* Data under study
——

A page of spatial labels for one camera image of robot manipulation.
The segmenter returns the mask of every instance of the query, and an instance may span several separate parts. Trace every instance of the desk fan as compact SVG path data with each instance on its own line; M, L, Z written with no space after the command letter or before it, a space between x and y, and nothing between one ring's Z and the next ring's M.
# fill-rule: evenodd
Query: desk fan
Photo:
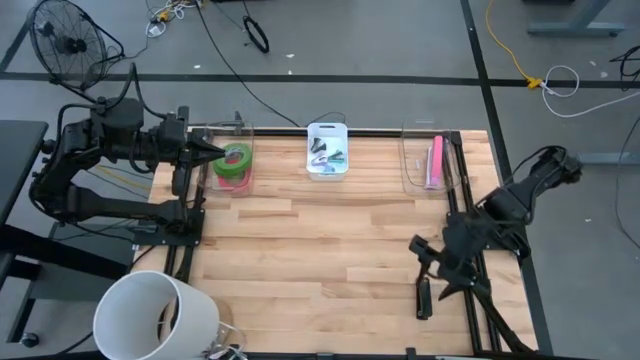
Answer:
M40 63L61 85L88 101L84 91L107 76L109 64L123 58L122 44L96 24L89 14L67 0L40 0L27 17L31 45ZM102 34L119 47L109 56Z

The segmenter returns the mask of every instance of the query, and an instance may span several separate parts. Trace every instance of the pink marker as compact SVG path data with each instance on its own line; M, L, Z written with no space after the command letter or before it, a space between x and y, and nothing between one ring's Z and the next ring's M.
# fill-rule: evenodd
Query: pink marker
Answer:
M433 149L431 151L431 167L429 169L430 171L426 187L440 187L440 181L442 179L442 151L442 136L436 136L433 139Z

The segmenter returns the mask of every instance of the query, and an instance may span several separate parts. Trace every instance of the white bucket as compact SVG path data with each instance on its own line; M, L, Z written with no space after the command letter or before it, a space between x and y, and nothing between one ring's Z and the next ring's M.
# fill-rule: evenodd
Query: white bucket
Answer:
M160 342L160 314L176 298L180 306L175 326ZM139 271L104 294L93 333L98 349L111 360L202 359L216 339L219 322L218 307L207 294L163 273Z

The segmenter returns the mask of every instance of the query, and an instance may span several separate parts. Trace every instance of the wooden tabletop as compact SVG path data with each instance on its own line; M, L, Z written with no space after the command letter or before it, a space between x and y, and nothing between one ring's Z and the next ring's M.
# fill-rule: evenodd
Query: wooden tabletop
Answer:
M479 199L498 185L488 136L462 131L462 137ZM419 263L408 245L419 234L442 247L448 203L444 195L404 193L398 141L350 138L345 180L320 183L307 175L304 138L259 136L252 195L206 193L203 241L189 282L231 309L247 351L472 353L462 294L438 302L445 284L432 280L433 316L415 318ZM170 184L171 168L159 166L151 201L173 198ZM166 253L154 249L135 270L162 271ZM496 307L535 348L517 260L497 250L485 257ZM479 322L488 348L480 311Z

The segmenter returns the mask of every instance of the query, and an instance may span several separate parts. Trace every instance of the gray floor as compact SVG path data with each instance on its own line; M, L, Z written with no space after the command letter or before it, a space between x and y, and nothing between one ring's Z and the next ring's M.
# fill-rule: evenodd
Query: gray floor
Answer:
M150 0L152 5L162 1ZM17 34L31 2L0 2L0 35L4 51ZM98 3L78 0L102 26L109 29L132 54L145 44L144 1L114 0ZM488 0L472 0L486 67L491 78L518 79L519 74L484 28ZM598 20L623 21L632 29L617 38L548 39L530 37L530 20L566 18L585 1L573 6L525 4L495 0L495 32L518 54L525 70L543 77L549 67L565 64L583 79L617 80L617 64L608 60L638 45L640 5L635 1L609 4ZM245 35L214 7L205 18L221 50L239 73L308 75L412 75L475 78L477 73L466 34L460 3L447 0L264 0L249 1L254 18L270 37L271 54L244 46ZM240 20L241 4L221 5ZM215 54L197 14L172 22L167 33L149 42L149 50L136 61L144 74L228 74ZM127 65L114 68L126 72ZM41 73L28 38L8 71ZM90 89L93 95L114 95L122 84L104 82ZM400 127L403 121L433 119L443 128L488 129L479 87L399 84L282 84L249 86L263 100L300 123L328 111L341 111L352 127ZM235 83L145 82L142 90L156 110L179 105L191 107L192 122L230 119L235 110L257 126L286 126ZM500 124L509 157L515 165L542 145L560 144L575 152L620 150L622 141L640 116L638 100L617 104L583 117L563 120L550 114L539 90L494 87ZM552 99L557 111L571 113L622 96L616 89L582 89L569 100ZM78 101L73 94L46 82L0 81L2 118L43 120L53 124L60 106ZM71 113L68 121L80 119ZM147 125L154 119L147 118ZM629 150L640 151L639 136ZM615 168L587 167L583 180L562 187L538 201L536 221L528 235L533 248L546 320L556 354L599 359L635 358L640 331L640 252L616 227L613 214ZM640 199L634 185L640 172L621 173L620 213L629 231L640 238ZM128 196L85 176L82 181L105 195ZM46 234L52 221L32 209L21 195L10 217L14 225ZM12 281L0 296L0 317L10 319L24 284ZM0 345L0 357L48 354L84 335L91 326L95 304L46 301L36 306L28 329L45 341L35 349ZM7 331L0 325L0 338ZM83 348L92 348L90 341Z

——

* Task item
The whole listing above is to be repeated exactly, apart from its pictures.

* Answer box
A page of spatial labels for one camera image of robot manipulation.
The segmenter returns the mask of every instance of the query, and an instance may span several separate parts. Trace every instance of the desk fan as compact SVG path data with each instance on its own line; M, L, Z written with no space after the command letter or before it, a space between x and y, and nothing between one ring's Z and the next ring's M.
# fill-rule: evenodd
Query: desk fan
Photo:
Answer:
M40 63L61 85L88 101L84 91L107 76L109 64L123 58L122 44L96 24L89 14L67 0L40 0L27 17L31 45ZM102 34L119 47L109 56Z

The segmenter returns the mask of every instance of the query, and an instance may span several separate parts. Trace every instance of the pink marker as compact SVG path data with each instance on its own line; M, L, Z written with no space after the command letter or before it, a space between x and y, and nothing between one ring's Z and the next ring's M.
# fill-rule: evenodd
Query: pink marker
Answer:
M433 149L431 151L431 167L429 169L430 171L426 187L440 187L440 181L442 179L442 151L442 136L436 136L433 139Z

The segmenter returns the mask of every instance of the query, and an instance may span several separate parts. Trace every instance of the white bucket as compact SVG path data with each instance on its own line; M, L, Z written with no space after the command letter or before it, a space between x and y, and nothing between one ring's Z and the next ring's M.
# fill-rule: evenodd
Query: white bucket
Answer:
M160 342L160 314L176 298L180 306L175 326ZM139 271L104 294L93 333L98 349L111 360L202 359L216 339L219 322L218 307L207 294L163 273Z

The segmenter returns the mask of every instance of the query, and an instance may span several separate parts. Trace every instance of the wooden tabletop as compact SVG path data with each instance on its own line; M, L, Z written with no space after the command letter or before it, a space between x and y, and nothing between one ring's Z and the next ring's M.
# fill-rule: evenodd
Query: wooden tabletop
Answer:
M479 199L498 185L488 136L462 131L462 137ZM419 263L408 245L419 234L442 247L448 203L444 195L404 193L398 141L350 138L345 180L320 183L307 175L304 138L259 136L252 195L206 193L203 241L189 282L231 309L247 351L472 353L462 294L438 302L445 284L432 280L433 316L415 318ZM170 184L171 168L159 166L151 201L173 198ZM166 253L154 249L135 270L162 271ZM496 307L535 348L517 260L497 250L485 257ZM479 322L488 348L480 311Z

The segmenter returns the mask of every instance of the query, and an instance may span several separate parts. Trace every instance of the gray floor as compact SVG path data with each instance on its own line; M, L, Z written with no space after the command letter or before it, a space between x and y, and nothing between one ring's Z and the next ring's M.
# fill-rule: evenodd
Query: gray floor
Answer:
M150 0L152 5L162 1ZM17 34L31 2L0 2L0 35L4 51ZM98 3L78 0L102 26L109 29L132 54L145 44L144 1L114 0ZM488 0L472 0L486 67L491 78L518 79L519 74L484 28ZM598 20L623 21L632 29L617 38L548 39L530 37L530 20L566 18L585 1L573 6L525 4L495 0L495 32L518 54L525 70L543 77L549 67L565 64L583 79L617 80L617 64L608 60L638 45L640 5L635 1L609 4ZM245 35L214 7L205 18L221 50L239 73L308 75L412 75L475 78L477 73L466 34L460 3L447 0L264 0L249 1L254 18L270 37L271 54L244 46ZM240 20L241 4L221 5ZM215 54L197 14L172 22L167 33L149 42L149 50L136 61L144 74L228 74ZM127 65L114 68L126 72ZM41 73L28 38L8 71ZM90 89L93 95L114 95L122 84L104 82ZM400 127L403 121L433 119L443 128L488 129L479 87L399 84L282 84L249 86L263 100L300 123L328 111L341 111L352 127ZM235 83L145 82L142 90L156 110L179 105L191 107L192 122L230 119L235 110L257 126L286 126ZM500 124L509 157L515 165L542 145L560 144L575 152L620 150L622 141L640 116L638 100L617 104L583 117L563 120L550 114L539 90L494 87ZM552 99L557 111L571 113L622 96L616 89L582 89L569 100ZM78 101L73 94L46 82L0 81L2 118L43 120L53 124L60 106ZM71 113L68 121L80 119ZM147 125L154 119L147 118ZM629 150L640 151L639 136ZM615 168L587 167L583 180L562 187L538 201L536 221L528 235L533 248L546 320L556 354L599 359L635 358L640 331L640 252L616 227L613 214ZM640 199L634 185L640 172L621 173L620 213L629 231L640 238ZM128 196L85 176L82 181L105 195ZM46 234L52 221L32 209L21 195L10 217L14 225ZM12 281L0 296L0 317L10 319L24 284ZM0 345L0 357L48 354L84 335L91 326L95 304L46 301L36 306L28 329L45 341L35 349ZM7 331L0 325L0 338ZM83 348L92 348L90 341Z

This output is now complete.